Click here to read the first 75 lines of the story

Callistephus looked up to see a tall, skinny boy with long dark hair. 
'It's alright,' he said to the stranger.  'My friend's caught in trap 
and I'm trying to set him free.' 

The boy, of course, was Dryas.  'Just leave it,' he said.  'I decide
what gets freed from my snares, not you.' 

Callistephus stood up and faced Dryas.  The two boys were of a similar
age and both were sun-tanned from time spent out of doors, but Dryas, 
though leaner, was at least a head taller and he looked menacingly at 
Callistephus.  'Very well,' said Callistephus, speaking loudly and 
starting to walk away.  'You decide, then.  Goodbye, Echinops.' 

'Where are you going?'  Echinops was not at all happy with this turn of
events and not happy with this tall stranger.  So he did what came 
natural: he released some of his deadly spines, aiming them straight at 
Dryas. 

'Ouch! Ow!'  Dryas backed away as the spines came at him, but he tripped
on a tree root and fell over backwards, and soon he was covered in 
spines, mostly in his clothing, but two had stuck in his arm as he 
lifted his hands to protect his face and three more had become embedded 
in his bare feet.  'Ow! Tell it to stop!' he shouted. 

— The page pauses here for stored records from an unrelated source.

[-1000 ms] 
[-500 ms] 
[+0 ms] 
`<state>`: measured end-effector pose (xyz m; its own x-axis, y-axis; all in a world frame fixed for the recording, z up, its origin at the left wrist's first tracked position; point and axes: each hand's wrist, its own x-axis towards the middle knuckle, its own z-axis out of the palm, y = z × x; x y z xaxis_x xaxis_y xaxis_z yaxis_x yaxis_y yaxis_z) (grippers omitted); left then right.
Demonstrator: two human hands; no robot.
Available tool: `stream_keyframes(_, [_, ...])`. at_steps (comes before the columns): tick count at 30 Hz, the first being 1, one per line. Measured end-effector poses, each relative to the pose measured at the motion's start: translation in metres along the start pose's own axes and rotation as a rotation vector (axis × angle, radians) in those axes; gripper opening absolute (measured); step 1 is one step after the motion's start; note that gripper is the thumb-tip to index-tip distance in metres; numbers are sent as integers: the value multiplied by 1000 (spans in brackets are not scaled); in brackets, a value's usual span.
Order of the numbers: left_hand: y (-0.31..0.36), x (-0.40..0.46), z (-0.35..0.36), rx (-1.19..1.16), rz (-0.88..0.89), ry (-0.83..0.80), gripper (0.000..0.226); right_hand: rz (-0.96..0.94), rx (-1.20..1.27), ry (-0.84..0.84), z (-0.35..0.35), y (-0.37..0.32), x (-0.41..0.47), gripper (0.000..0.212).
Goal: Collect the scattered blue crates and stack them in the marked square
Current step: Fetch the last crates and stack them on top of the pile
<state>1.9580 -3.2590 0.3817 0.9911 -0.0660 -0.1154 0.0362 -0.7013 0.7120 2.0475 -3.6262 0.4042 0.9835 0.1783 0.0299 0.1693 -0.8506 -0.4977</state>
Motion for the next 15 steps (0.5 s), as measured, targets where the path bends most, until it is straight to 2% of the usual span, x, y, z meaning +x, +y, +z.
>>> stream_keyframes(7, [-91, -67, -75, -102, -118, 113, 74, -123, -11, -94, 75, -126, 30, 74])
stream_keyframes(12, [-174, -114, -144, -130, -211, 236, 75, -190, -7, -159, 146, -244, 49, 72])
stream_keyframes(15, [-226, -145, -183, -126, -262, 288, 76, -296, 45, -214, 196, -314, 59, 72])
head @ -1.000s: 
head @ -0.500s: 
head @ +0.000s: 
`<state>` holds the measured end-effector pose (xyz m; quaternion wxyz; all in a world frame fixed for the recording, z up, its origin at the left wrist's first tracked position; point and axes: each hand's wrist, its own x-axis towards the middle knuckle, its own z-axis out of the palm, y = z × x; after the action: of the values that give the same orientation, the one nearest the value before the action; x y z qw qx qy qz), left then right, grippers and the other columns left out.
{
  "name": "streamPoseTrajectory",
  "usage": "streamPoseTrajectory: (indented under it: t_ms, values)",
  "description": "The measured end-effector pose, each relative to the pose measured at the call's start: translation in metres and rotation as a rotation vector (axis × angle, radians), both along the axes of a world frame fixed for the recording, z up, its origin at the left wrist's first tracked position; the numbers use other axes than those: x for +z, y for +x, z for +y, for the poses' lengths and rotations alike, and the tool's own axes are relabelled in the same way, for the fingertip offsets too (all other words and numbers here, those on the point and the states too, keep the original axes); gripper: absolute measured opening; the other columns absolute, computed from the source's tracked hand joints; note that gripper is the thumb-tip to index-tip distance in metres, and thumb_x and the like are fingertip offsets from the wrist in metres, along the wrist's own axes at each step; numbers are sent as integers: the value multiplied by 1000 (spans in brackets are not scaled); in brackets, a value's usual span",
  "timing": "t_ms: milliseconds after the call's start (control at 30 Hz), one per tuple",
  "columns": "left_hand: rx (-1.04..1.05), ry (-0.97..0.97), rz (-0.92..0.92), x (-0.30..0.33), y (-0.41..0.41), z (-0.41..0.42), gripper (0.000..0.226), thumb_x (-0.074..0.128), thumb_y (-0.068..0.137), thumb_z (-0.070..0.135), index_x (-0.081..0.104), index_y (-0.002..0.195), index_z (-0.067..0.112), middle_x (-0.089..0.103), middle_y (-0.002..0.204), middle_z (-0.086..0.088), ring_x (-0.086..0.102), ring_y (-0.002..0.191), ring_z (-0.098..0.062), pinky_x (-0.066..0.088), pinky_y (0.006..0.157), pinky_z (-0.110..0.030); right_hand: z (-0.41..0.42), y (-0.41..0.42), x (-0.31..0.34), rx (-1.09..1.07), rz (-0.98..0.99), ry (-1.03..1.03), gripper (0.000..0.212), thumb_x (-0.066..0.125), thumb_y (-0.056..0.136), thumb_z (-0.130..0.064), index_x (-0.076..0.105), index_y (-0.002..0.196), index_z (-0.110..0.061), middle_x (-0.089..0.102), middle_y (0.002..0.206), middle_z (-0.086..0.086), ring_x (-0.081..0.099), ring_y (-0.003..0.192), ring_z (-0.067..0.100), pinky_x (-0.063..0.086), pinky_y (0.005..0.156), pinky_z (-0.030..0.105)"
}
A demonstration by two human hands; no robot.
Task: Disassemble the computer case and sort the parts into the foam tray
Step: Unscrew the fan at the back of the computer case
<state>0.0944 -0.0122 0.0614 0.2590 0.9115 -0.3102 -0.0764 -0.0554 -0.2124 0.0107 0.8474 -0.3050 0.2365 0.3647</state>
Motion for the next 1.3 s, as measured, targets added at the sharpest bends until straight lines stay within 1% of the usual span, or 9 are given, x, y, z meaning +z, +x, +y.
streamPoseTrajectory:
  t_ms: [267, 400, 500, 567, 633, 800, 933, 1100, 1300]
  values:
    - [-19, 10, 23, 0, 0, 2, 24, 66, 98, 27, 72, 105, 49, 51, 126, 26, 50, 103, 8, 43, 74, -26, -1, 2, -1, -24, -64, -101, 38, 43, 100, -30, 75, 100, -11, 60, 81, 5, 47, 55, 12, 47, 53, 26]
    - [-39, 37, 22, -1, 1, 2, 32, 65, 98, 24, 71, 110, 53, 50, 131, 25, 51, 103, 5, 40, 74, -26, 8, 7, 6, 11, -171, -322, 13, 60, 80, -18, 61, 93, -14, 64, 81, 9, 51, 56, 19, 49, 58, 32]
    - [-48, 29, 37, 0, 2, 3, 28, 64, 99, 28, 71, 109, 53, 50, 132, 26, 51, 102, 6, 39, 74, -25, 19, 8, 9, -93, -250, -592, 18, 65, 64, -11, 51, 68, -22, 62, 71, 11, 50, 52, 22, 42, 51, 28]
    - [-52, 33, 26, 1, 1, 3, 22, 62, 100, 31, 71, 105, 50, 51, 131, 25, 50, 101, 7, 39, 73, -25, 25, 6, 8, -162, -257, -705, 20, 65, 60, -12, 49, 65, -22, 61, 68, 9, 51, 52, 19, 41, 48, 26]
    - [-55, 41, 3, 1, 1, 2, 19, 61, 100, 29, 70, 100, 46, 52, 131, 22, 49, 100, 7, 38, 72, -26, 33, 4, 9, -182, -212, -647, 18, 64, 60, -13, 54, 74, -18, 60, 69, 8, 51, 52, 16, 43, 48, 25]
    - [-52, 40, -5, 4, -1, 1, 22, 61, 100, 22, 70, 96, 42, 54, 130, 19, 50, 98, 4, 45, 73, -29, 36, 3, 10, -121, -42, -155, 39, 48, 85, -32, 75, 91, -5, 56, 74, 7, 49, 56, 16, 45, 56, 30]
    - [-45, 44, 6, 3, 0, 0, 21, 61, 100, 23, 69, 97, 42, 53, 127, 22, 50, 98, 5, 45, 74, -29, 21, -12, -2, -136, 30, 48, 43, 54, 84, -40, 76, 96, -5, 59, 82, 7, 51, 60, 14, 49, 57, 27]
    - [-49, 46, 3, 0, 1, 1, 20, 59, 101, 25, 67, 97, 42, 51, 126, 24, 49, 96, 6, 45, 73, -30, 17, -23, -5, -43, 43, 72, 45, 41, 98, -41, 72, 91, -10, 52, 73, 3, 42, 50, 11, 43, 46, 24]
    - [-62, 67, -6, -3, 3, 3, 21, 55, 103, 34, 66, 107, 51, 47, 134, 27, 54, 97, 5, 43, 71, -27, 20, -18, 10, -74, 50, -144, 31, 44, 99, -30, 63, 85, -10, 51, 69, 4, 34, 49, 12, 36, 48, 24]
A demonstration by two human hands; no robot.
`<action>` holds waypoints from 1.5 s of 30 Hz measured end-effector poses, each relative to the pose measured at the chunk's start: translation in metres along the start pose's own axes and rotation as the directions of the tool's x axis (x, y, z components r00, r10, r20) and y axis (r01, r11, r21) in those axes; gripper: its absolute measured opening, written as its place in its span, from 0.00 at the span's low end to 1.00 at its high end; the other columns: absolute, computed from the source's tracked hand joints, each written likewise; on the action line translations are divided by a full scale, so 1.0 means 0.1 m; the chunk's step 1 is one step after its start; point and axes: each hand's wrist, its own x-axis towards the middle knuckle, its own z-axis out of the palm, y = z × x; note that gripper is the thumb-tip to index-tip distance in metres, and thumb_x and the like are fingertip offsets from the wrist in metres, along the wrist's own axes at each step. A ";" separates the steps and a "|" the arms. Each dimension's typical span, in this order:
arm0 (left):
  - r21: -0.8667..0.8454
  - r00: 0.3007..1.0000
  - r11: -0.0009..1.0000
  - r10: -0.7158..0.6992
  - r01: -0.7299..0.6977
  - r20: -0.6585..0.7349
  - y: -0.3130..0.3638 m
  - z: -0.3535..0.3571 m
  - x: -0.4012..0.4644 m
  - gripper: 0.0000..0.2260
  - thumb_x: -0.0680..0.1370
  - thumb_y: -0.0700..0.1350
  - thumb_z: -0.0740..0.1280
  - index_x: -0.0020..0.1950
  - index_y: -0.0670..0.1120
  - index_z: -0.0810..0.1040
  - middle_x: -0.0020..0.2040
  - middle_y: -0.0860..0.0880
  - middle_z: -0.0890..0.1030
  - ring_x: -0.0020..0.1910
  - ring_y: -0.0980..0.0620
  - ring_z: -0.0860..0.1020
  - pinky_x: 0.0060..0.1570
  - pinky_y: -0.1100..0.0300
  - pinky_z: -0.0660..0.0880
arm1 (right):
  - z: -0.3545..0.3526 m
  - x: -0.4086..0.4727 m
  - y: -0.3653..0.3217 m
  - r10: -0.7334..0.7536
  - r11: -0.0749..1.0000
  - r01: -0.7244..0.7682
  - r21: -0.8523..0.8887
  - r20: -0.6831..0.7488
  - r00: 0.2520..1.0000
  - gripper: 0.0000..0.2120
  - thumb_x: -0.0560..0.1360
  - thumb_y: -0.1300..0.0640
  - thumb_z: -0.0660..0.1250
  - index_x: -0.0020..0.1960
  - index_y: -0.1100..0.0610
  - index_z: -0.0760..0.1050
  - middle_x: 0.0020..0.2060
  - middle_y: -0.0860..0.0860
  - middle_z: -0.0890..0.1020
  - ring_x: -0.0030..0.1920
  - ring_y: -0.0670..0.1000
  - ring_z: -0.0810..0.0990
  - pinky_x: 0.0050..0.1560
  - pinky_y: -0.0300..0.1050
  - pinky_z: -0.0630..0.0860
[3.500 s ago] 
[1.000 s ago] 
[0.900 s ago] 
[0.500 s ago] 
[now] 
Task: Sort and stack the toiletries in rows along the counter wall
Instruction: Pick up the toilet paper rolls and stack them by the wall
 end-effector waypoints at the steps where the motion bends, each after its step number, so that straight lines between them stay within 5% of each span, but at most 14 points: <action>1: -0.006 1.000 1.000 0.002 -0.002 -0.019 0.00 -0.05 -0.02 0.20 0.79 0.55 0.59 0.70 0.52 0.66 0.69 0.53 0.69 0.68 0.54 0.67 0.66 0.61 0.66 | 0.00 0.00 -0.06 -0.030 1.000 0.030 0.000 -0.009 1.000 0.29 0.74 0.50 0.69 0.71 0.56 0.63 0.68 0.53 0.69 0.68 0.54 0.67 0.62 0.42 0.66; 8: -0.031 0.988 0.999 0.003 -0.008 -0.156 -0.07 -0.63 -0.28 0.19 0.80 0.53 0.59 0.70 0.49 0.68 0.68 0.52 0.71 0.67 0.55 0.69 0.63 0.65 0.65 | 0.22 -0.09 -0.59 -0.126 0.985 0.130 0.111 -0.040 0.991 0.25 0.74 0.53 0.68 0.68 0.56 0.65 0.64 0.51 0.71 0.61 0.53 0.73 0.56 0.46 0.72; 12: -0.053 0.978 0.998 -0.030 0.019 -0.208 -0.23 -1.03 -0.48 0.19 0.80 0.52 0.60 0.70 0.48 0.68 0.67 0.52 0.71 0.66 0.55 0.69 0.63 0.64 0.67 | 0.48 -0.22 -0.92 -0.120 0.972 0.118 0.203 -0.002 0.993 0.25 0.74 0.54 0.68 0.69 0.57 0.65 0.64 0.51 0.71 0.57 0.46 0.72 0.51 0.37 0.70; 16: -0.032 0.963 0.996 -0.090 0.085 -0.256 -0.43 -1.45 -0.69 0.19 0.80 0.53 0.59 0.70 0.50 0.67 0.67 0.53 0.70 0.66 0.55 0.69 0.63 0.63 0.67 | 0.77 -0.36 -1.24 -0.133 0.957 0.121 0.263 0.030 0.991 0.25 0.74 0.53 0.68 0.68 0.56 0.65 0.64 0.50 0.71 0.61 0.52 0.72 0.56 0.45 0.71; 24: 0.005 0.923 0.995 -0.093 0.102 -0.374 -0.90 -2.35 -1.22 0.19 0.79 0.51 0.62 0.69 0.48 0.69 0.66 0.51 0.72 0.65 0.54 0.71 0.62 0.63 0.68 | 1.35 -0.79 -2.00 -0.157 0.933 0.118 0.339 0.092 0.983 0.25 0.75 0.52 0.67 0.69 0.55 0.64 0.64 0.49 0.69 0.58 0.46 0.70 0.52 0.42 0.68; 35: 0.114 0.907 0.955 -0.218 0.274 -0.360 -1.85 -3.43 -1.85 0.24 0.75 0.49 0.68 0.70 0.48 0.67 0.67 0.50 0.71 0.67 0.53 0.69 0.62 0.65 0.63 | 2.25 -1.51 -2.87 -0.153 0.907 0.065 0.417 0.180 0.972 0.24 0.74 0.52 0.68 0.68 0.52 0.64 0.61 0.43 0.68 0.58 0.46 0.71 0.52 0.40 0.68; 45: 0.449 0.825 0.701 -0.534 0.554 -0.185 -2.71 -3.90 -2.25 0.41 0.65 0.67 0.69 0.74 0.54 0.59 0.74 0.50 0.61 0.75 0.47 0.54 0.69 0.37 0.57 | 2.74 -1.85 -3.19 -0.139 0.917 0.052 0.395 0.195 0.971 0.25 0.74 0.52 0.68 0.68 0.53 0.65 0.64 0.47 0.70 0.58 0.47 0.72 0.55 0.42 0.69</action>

'That's enough, Echinops,' said Callistephus as he returned.  He looked
at Dryas.  'If you want your snare back you better help me to free my 
friend.' 

Dryas pulled the spines first from his arm and then from the soles of
his feet, gritting his teeth as he did so.  'You have strange friends,' 
he said angrily as he removed the rest of the spines from his clothes.  
He got to his feet and stood with his weight first on one sore foot and 
then on the other, glaring at Callistephus. 

Callistephus glanced at the sky and then, deciding that the boy was
perhaps not as tough as he looked, he walked up to him and faced him 
squarely.  'Are you going to help me or not?' he said.  'If not, I have 
other friends in these woods.' 

'What friends?' said Dryas. 

'Well,' replied Callistephus, 'there's Phalaris.'  He looked up into the
sky above the treetops to where a huge eagle was circling, and as he 
waved to the eagle it tilted its wings as though waving back.  'Well?' 
said Callistephus.  'Shall I ask Phalaris to come and help?' 

Dryas looked up at the huge bird and then at Callistephus. 'That eagle's
not your friend,' he said, stubbornly.  But as Callistephus raised his 
hand as if to beckon the eagle, Dryas had a sudden change of heart. 
'Very well,' he said as he cautiously approached Echinops and knelt 
down beside him.  'But your prickly friend better not fire at me again, 
or I'll skin him and eat him for breakfast.' 

'Eaten my breakfast?' said Echinops.  'Of course I haven't eaten my
breakfast; I've been caught in this trap since dawn.' 

'I think your friend must be deaf,' said Dryas with a smirk.  'Tell him
to keep still and not to struggle.' 

With a little encouragement from Callistephus, Echinops allowed Dryas to
loosen the snare's grip on his leg, but as soon as he was free he sped 
off into the undergrowth and was gone.  The two boys stood up and 
looked at each other.  'What's you name?' Callistephus asked. 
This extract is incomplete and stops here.